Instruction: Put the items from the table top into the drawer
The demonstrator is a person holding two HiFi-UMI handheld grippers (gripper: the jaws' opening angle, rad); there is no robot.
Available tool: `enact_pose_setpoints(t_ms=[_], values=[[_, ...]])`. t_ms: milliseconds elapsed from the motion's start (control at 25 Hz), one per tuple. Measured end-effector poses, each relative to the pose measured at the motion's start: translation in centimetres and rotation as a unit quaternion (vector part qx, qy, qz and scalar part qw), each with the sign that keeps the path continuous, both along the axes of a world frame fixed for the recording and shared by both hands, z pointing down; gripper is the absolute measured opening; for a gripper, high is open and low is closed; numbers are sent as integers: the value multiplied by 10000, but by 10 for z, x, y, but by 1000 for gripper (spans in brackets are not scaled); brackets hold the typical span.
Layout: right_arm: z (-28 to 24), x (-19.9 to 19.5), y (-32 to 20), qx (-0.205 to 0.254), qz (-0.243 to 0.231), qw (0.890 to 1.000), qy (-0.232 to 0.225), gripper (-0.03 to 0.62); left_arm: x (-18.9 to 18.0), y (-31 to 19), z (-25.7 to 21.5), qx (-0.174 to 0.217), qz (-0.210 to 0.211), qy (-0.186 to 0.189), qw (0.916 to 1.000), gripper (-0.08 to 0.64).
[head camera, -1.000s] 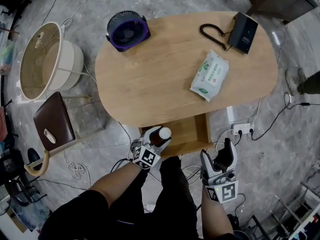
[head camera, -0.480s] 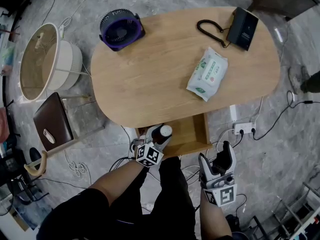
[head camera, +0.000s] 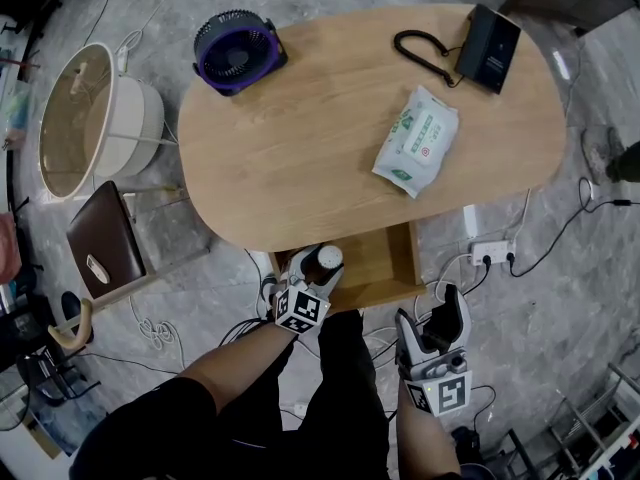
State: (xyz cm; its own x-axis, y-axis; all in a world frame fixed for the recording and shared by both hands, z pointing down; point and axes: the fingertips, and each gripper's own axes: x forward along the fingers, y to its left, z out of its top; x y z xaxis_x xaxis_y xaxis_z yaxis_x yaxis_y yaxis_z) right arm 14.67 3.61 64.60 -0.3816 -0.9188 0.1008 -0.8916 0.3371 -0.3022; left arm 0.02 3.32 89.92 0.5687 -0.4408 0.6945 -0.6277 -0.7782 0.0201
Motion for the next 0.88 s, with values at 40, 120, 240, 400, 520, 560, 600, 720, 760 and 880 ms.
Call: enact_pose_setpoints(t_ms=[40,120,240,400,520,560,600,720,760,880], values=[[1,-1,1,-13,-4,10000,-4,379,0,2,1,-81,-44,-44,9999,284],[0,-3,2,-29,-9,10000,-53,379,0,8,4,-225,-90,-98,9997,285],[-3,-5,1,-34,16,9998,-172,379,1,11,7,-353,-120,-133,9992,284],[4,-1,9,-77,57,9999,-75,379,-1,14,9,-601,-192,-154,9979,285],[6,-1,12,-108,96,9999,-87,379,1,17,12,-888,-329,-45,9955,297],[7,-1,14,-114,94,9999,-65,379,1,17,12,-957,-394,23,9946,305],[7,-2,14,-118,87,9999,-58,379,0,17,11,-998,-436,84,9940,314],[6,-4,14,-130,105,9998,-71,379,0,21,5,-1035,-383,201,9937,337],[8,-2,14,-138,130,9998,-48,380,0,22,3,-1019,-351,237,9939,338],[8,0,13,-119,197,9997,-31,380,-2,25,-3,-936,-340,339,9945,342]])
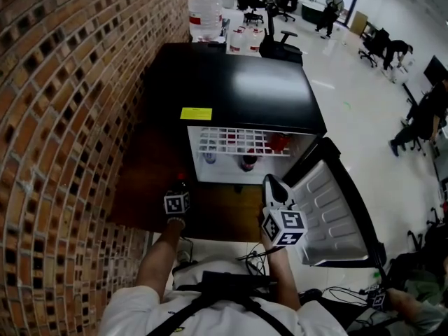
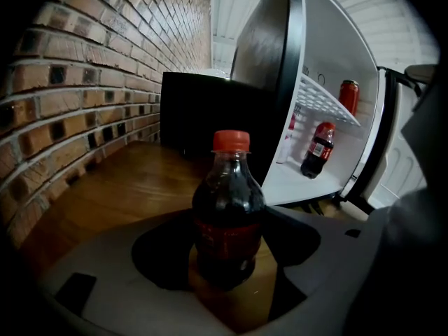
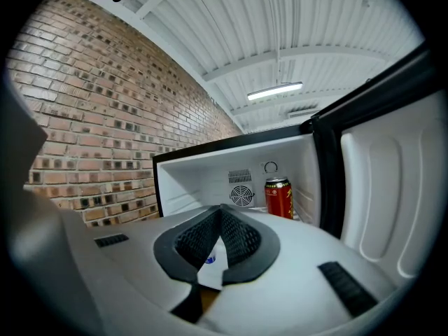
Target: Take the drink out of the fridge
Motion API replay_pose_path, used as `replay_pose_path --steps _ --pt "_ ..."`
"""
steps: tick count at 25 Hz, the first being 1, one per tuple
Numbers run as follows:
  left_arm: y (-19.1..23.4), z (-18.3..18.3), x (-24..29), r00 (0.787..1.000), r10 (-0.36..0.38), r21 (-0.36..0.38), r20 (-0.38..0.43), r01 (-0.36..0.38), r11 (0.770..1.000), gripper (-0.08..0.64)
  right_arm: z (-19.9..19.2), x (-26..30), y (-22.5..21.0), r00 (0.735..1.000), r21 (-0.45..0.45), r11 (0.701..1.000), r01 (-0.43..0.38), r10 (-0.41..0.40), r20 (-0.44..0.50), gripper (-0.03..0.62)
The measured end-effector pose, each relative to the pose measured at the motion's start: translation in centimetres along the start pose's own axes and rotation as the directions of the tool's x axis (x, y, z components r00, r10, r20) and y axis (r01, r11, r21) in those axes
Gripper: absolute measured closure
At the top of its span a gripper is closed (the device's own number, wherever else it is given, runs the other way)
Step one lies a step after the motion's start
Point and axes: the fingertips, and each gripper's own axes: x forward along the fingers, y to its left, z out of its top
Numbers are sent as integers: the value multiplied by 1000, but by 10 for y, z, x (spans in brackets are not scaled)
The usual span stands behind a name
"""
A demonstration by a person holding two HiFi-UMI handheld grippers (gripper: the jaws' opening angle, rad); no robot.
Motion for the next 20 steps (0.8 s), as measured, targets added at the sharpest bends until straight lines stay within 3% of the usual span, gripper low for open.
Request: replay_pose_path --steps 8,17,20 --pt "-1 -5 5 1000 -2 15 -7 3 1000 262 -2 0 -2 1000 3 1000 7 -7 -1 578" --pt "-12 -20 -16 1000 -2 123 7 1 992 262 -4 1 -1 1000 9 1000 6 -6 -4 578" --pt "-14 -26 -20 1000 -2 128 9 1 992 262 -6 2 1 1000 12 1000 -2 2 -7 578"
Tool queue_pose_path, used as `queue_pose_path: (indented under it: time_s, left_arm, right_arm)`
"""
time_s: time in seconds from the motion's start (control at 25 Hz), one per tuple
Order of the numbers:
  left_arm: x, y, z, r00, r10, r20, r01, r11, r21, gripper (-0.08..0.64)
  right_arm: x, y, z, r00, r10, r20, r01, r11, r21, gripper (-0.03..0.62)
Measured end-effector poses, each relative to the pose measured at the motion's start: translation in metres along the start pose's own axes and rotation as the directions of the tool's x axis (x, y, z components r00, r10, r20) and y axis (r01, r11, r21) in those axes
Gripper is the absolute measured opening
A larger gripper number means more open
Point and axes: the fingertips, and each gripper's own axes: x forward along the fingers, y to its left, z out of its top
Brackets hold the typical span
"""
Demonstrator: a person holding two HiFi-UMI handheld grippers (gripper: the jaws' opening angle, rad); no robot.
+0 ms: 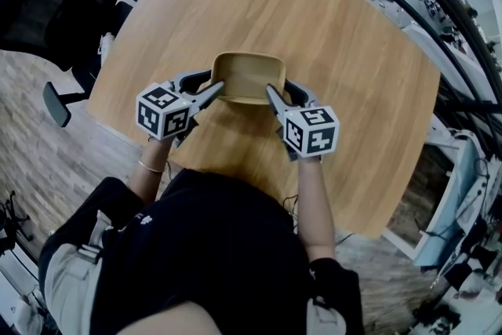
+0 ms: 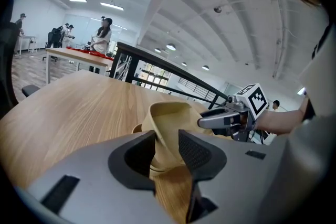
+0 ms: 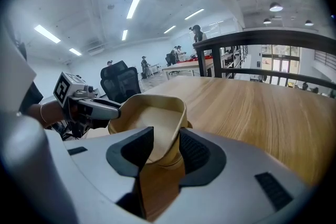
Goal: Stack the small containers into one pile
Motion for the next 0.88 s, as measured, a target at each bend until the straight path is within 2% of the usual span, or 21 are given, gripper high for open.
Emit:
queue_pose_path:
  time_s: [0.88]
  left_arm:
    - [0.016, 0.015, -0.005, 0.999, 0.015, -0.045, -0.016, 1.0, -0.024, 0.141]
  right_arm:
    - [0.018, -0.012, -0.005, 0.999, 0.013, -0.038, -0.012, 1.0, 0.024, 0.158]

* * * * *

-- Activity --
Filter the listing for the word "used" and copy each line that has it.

-- Task answer --
Motion API replay_pose_path, used as `replay_pose_path --steps _ --pt "_ ..."`
Tool queue_pose_path, used as `queue_pose_path: (indented under it: time_s, left_arm, right_arm)`

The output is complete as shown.